I often wonder how we, as Americans, got here: beginning to number the changes of our lives from that warm September morning 5 years ago. Is it because it seemed so earth shattering at the time, we feel like time itself shifted? Is it because we have lost so many (not just in the attacks but in the wars that have followed) and we cannot imagine our lives continuing without these souls?
Maybe it is because today marks the moment that we became like everyone else in the world. It marks the moment when we ceased to be untouchable and all of our sins (made by Republican and Democratic leaders alike) came crashing down upon us, with a rage so blinding…it burned away who we were. It demolished any notion we had that we were immune and better-than and indestructible.
Today marks the moment we became mortal…
I wholeheartedly acknowledge the importance of today. Like everyone else cognizant in the world that morning, I can tell you what I was doing (driving to class), what I was thinking (initially that it was a radio hoax, and later I just felt drained), and what I did for the rest of that day (wandered around campus in a daze, I went home that night and sat in the living room of the apartment I shared with Melch, we ate pizza, we waited for news of Meghan’s…cousin maybe?, we watched the news for hours, we did not speak). I realize that this is the event I will tell my children about, like JFK’s death with my parents (or with MY parents, the Kent State protester murders), when they pick up their history books in elementary school. I am aware that this day marks more than a tragedy but a shifting of consciousness for our society, not just the American people but worldwide. I know many many people who became politically energized that day, who became socially aware; who became charitable beyond what they thought they were capable of…September 11th will always be seared in our brains.
But I did not weep that day…not for many hours, maybe not even until the next day. It was too much, too big to comprehend. It was to far away, and my family was here, safe, still anticipating the movement of life to come. While I have been changed over the last 5 years…9/11 was just another change, another movement in my life. A terrifying one…but one more nonetheless…
In the last 5 years, I have lived overseas, I have cared for an ailing relative, I have gotten married, I have protested a war, I have lost my last remaining grandparents within months of each other, I have watched the loves of my life be demolished in a car accident, I have turned 21, I have watched my best friend leave for a war zone, I have been on the brink of divorce, I have moved 6 times.
It is THESE gripping, heartbreaking, astonishing events that have comprised the changes in my life over the last 5 years.

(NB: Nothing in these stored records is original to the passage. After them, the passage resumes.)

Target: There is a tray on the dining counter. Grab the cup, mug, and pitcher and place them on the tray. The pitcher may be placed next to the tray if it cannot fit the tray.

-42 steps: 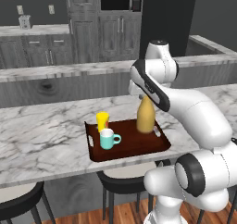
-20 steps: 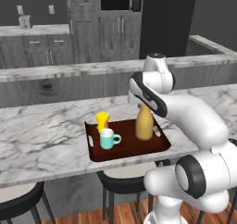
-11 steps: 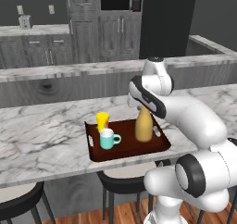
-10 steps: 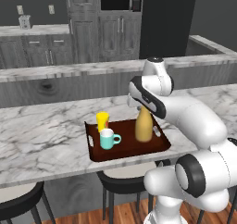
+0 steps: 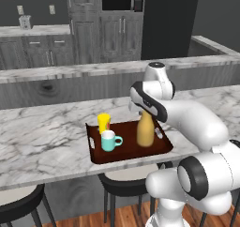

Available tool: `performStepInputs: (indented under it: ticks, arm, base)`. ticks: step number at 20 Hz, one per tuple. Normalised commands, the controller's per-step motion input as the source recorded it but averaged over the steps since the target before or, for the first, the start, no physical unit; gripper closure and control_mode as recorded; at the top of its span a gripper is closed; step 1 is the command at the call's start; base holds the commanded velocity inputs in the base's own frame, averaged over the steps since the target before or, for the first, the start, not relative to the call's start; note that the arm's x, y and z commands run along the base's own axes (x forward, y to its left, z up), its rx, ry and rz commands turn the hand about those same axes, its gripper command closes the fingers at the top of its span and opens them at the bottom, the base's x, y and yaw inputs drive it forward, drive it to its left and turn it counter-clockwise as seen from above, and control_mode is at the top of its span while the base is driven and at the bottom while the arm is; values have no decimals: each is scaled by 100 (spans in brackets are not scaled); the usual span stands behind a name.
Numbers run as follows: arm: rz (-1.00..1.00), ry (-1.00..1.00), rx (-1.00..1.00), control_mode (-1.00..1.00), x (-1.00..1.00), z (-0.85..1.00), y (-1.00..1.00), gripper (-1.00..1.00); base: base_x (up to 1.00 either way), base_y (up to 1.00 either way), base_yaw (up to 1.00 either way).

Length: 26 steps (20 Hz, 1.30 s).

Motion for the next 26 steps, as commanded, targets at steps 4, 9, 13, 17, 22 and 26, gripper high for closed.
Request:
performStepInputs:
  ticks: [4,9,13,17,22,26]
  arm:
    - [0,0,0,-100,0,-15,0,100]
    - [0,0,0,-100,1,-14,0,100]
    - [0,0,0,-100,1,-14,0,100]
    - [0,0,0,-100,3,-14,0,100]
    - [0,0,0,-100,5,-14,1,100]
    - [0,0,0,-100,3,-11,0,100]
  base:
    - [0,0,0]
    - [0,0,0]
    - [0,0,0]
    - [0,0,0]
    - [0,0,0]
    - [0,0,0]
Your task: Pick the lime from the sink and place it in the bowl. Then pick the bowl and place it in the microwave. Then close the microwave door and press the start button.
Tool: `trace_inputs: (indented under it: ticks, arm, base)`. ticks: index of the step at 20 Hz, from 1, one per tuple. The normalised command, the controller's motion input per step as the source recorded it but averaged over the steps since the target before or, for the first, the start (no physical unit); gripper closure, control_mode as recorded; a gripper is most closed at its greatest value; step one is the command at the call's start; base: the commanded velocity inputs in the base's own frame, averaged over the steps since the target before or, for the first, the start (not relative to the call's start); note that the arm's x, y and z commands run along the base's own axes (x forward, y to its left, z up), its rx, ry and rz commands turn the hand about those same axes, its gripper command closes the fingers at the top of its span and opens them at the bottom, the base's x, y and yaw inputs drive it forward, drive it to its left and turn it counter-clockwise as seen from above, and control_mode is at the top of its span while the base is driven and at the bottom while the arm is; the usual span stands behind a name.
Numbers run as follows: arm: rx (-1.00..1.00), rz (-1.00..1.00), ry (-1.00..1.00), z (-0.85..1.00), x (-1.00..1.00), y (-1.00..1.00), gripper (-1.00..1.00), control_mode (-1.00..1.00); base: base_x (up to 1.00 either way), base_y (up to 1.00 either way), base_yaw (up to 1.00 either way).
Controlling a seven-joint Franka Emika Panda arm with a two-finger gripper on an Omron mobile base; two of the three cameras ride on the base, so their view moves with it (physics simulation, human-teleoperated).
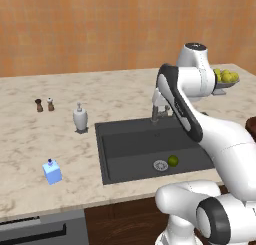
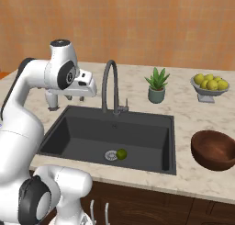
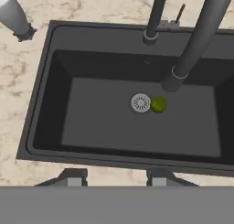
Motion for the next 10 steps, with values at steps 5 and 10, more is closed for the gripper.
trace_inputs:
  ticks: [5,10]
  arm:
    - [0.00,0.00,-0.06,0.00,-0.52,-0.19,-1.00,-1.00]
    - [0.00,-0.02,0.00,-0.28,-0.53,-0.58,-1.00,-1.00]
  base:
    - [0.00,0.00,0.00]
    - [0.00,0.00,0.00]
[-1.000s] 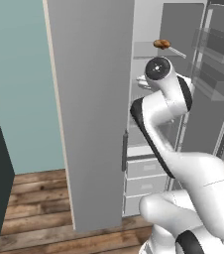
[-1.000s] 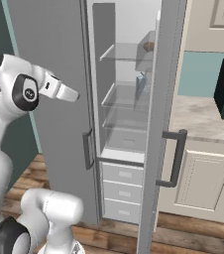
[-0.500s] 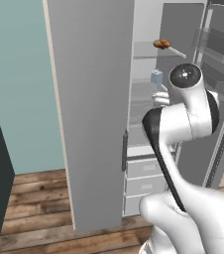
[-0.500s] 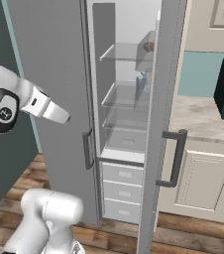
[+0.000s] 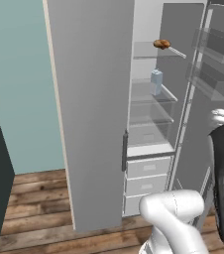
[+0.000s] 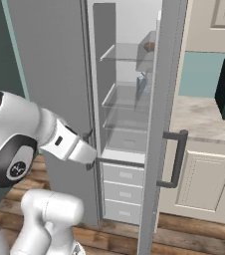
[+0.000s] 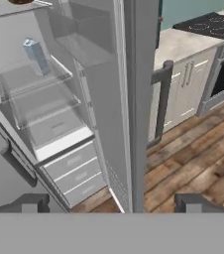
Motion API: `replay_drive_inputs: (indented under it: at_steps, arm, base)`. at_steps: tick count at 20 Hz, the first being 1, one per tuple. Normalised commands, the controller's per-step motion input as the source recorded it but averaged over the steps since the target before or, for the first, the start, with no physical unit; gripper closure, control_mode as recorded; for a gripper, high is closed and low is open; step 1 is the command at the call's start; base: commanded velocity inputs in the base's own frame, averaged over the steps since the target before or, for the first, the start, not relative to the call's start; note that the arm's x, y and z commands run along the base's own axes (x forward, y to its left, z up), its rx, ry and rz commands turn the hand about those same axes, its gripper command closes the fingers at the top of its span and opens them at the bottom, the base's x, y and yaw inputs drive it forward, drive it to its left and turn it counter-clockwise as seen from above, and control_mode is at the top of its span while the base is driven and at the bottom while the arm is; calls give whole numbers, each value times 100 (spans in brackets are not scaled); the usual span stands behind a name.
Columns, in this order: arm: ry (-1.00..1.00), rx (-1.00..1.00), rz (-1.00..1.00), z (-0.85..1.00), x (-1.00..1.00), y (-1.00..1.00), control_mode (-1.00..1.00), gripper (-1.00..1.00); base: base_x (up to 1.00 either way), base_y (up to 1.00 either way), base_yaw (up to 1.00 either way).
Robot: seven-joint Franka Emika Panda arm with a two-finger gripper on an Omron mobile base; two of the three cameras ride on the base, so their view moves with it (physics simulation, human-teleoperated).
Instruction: Pick up the frozen chicken drumstick from the freezer, place it on any shelf in the fridge, and close the fridge and freezer doors when done.
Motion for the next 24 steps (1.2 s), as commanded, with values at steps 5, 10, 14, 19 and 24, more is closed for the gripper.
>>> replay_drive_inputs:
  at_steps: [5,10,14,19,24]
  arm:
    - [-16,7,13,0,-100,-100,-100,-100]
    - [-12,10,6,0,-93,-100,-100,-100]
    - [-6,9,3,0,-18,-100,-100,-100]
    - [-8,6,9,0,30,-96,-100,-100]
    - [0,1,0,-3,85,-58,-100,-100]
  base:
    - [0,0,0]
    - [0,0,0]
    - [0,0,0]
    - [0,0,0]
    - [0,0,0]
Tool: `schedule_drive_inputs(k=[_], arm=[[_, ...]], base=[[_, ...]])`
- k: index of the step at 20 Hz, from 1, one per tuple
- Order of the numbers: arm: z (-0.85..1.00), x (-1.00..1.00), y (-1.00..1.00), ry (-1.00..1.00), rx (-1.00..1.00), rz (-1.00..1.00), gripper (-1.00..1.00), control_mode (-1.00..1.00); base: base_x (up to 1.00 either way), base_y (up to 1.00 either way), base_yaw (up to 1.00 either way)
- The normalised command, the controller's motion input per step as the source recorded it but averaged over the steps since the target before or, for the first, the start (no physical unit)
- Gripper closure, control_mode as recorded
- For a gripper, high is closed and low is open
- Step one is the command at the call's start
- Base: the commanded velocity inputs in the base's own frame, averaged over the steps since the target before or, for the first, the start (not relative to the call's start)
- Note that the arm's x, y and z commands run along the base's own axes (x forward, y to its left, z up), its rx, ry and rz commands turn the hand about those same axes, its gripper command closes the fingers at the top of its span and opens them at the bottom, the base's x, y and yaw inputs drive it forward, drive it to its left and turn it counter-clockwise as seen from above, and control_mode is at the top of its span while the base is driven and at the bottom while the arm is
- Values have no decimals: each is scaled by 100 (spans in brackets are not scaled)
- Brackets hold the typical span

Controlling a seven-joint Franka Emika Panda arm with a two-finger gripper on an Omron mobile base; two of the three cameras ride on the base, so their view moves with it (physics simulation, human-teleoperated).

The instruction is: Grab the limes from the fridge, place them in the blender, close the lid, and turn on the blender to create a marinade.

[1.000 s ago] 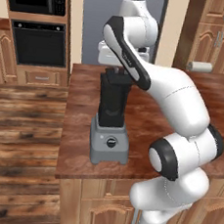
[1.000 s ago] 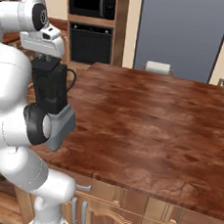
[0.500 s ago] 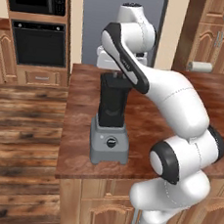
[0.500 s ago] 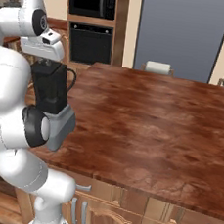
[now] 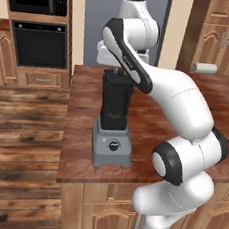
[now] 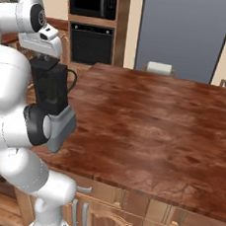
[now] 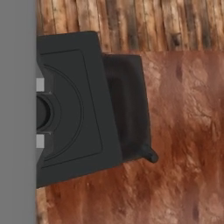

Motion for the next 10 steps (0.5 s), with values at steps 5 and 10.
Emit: schedule_drive_inputs(k=[5, 10], arm=[[-1, 32, 11, 0, 0, 0, 100, -100], [-18, 30, 0, 0, 0, 0, 100, -100]], base=[[0, 0, 0], [0, 0, 0]])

The events of that day 5 years ago were only part of my story…they are part of your story too…
On days like today, when we sit and tally up our lives, I am struck by the thought that the opportunity for change, for movement and growth is present every day. Every morning, September or February, summer or spring, we are faced with the opportunity to be an active participant in our fate. We are constantly afforded opportunities to take risks and grow as people.
It has taken me years of therapy to come to this conclusion folks…years.
the bottom line is this:
We do not need a catastrophic event to remind us how fluid we are, how strong and fascinating.
We need merely look in the mirror….and seize every opportunity we can.
Sight I would like to see before I die:
Someone proposing to their significant other utilizing King Floyd’s “Groove Me Baby” in the most magnificent karaoke proposal ever.